When we entered the back door of the one-story house of education, I felt consumed by its loneliness and the musty smell in the air. Just a tiny little gym and single classroom consisted of its floor plan. We threw our stuff in the classroom, where in a very eerie way, decorations and learning tools were still pinned to the wall… remnants of the ABCs still adorned the fading chalkboard… like as if the people who had deserted the town expected to come back to something.

“This is the beginning of every horror movie that’s ever taken place out in the desert,” one of our younger Marines, Stinky Matt, said under his breath.

“Yep, this here’s rape country,” I responded. “And these hillbillies will conquer any hole they can find. Too bad we’re only using blanks for this exercise.”

“You hear that?” One of our higher ranking Marines, Sergeant Tapeworm, chimed in.

“What?” I asked in a serious tone.

“… I hear children laughing in the background.”

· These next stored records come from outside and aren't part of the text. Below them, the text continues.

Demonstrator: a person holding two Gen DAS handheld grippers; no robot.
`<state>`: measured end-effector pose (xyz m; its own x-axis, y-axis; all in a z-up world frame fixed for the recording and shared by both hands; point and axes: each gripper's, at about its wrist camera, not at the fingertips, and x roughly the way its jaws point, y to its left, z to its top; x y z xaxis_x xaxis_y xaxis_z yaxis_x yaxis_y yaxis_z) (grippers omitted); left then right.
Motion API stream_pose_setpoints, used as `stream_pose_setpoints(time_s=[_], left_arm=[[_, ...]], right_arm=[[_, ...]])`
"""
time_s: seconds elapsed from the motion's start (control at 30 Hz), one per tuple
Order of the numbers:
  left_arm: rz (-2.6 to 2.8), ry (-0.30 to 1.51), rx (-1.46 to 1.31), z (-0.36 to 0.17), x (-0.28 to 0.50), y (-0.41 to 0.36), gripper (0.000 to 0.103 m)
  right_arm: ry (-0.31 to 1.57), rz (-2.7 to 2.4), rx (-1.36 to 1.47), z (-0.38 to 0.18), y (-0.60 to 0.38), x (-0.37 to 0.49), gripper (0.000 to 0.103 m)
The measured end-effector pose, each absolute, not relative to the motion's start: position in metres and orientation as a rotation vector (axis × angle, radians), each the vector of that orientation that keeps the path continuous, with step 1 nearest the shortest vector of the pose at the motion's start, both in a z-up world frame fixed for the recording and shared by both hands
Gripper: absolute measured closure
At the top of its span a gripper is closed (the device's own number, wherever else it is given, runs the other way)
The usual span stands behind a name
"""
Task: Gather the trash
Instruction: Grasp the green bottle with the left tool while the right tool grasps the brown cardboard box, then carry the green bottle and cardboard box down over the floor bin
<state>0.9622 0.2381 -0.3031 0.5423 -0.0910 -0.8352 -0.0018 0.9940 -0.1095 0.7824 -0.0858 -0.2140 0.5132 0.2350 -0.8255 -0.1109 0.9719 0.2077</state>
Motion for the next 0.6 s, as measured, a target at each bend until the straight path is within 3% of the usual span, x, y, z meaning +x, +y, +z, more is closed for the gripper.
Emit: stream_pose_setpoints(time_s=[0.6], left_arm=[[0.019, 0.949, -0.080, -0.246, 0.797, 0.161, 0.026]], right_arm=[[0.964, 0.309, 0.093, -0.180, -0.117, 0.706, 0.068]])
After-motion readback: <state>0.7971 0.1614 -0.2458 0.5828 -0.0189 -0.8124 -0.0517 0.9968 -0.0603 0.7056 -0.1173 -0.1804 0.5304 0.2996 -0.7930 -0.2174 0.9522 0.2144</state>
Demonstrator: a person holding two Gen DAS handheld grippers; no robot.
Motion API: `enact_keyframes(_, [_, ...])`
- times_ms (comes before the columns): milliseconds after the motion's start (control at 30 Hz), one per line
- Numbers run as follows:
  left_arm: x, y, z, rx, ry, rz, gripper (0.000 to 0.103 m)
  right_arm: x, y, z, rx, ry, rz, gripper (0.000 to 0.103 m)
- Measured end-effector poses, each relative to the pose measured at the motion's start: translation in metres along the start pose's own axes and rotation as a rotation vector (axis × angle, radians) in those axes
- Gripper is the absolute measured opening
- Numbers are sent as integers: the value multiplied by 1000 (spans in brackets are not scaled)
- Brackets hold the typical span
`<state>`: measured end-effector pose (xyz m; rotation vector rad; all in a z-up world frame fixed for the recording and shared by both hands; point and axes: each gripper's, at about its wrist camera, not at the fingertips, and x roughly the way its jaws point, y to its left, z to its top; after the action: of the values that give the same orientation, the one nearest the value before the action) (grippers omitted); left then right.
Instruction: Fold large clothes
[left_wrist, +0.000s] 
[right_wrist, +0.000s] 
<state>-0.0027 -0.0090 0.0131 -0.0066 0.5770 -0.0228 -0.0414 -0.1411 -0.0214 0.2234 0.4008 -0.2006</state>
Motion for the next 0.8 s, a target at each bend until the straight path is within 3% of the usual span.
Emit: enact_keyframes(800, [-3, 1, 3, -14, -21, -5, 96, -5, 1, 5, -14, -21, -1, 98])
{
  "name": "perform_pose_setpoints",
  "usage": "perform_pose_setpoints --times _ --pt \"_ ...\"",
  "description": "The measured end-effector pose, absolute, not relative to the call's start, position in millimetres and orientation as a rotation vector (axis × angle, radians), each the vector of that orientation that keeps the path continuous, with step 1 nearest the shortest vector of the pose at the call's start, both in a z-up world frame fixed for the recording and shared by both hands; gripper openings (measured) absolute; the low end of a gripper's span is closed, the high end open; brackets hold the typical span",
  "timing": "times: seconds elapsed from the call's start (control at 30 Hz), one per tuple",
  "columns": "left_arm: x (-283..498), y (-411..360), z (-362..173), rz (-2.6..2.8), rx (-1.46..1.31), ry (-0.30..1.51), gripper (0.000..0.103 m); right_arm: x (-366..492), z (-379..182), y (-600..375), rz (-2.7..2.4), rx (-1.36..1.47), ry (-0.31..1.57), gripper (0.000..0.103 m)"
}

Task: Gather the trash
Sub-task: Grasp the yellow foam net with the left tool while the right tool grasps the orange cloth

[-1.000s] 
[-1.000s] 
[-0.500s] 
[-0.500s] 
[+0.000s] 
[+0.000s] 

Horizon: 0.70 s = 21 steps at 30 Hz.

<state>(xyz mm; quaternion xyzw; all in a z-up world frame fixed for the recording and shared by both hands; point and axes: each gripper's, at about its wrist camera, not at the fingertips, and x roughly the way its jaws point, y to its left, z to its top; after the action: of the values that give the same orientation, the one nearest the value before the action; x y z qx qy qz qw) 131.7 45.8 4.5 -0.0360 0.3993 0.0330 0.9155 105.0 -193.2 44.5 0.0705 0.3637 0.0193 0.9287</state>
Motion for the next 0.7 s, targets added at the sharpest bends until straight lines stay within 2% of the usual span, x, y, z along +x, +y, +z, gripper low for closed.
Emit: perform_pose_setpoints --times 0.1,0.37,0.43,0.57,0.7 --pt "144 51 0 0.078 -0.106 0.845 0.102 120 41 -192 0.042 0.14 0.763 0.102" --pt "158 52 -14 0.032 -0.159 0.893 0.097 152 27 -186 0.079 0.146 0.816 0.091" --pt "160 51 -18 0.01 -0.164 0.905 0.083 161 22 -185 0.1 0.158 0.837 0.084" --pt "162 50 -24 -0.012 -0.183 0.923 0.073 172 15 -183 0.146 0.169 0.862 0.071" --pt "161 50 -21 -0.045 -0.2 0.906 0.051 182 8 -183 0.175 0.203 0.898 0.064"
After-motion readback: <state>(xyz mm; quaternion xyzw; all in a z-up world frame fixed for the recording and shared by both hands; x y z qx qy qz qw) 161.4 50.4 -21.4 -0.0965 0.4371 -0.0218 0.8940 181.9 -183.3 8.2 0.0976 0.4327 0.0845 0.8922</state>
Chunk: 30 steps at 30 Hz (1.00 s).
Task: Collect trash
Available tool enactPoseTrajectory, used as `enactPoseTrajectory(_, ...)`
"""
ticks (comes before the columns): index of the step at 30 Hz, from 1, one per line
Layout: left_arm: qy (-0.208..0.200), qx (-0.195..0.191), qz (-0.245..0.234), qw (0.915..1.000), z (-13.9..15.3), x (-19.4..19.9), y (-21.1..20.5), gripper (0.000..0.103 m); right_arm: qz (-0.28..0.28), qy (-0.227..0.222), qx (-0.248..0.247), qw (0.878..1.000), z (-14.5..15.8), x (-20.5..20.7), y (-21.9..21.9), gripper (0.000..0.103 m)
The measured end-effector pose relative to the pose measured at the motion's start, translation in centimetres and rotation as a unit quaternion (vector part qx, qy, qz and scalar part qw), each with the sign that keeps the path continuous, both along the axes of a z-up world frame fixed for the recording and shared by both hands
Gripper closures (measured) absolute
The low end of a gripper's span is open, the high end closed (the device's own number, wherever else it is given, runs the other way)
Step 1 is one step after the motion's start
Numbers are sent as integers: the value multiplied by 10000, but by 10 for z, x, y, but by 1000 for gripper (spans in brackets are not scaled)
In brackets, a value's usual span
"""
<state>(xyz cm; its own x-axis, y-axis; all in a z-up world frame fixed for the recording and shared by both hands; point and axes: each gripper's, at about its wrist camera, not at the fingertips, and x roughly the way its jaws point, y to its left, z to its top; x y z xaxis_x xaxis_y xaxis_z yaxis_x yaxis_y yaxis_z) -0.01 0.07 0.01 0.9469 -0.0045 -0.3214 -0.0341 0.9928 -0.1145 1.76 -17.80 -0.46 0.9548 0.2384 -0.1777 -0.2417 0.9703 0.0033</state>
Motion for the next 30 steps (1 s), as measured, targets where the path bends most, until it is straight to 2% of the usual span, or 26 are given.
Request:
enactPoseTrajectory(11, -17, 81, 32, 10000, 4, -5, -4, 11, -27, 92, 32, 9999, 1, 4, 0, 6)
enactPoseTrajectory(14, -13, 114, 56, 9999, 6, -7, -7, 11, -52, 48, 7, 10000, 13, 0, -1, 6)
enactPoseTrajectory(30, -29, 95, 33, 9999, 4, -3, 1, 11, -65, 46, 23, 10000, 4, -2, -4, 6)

“Ah, fuck.” That was the worst thing I could have heard. When I was sixteen, I got stoned in my parents’ garage one night in the summer, right after I got done watching Children of the Corn. BAD IDEA! I spent that night running around the garage, clinching a pair of garden sheers, looking out the side windows and back door, hysterical and on the verge of a mental breakdown while hearing (or at least I thought I did) the tiny little pitter-patter of demonic younglings with bloodlust—their laughter is still seared in my memory. I don’t think I’ve ever recovered from that night—not just because of the fear I was in, but the completely pussified nature of my actions. I can handle bucktoothed inbreeds trying to rape me, but creepy little children send me into a root of trepidation that’s unfathomable for a grown man. “Sgt. Tapeworm, I’d rather just piss myself in that classroom than have to go outside to take a leak at night.”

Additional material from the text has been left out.